La prise de conscience qu’il faut protéger notre environnement progresse, notamment parmi la jeune génération, ce qui est encourageant pour l’avenir. Les décisions politiques du gouvernement Macron, qui a renoncé par exemple à interdire le glyphosate, ce désherbant très toxique, ne suivent malheureusement pas.

Et au niveau local ? Se soucier de l’environnement dans une ville comme Andrésy, c’est d’abord préserver les milieux naturels. Or, sur ce plan, on peut dire que la Mairie a accumulé les faux pas. Elle a d’abord malmené la Seine, à travers ses rives et son île Nancy, en artificialisant à grand frais un espace naturel qui ne demandait rien à personne. Le creusement d’une mare pour Trek’Ile nécessitant coulage de bentonite et pompage d’eau était-il le meilleur service à rendre à cette île jusque-là sauvage ? Et c’est encore la Seine qui fait les frais (et nous tous qui payons…) du projet pharaonique de halte fluviale, dont les pieux qui viennent s’ancrer dans les rives sont apparus récemment. Qui oserait affirmer que cela va améliorer la qualité de nos paysages ?

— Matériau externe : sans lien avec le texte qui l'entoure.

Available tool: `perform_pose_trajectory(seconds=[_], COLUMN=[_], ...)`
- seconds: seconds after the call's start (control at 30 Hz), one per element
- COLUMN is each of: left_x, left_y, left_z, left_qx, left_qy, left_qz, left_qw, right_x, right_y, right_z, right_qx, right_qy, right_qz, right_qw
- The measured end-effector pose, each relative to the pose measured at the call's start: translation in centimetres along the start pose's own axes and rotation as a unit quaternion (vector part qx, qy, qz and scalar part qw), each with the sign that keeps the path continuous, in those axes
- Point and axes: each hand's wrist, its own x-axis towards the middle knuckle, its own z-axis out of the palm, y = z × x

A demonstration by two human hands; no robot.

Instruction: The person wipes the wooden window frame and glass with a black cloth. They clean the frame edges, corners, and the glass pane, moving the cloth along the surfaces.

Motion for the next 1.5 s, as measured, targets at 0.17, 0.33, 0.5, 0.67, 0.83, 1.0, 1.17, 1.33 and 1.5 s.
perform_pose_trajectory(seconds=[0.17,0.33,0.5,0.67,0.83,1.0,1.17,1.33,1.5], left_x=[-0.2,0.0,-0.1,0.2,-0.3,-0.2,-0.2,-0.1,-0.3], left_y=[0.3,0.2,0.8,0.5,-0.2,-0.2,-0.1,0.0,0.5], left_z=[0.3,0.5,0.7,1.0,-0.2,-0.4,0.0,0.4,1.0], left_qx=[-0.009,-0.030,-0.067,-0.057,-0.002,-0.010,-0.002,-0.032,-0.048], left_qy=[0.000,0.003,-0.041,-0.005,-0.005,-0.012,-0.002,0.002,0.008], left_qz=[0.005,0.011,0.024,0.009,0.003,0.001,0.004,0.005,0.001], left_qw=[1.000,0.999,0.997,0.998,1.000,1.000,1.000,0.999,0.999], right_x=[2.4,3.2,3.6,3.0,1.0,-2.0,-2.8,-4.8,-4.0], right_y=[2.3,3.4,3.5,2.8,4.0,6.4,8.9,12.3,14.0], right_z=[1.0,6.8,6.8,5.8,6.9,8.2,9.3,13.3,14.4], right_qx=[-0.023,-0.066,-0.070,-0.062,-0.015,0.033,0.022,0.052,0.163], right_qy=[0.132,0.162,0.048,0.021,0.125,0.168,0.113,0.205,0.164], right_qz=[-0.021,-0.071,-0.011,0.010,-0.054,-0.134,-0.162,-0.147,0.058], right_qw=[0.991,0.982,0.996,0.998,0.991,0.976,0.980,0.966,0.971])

Préserver les espaces naturels, c’est aussi garder entre les immeubles et les maisons, des arbres, des zones vertes de respiration. Mais là encore, les projets de logements municipaux sont démesurés. Nous sommes d’accord pour bâtir mais nous dénonçons, depuis toujours, la densification excessive. Comme sur l’ancien terrain de la CCI, où la nature recule au profit des logements. Même minéralisation du paysage à venir autour de la gare, de ce que l’on connaît du projet, comme sur les quais de Seine, où la bibliothèque aurait mérité qu’on laisse une place à un peu de verdure.

Bref : les récents aménagements artificialisent ou réduisent les espaces naturels dont nous avons pourtant tant besoin, en particulier au printemps. Des fleurs sauvages, des oiseaux qui chantent : c’est aussi cela la qualité de vie que chacun souhaite conserver à Andrésy.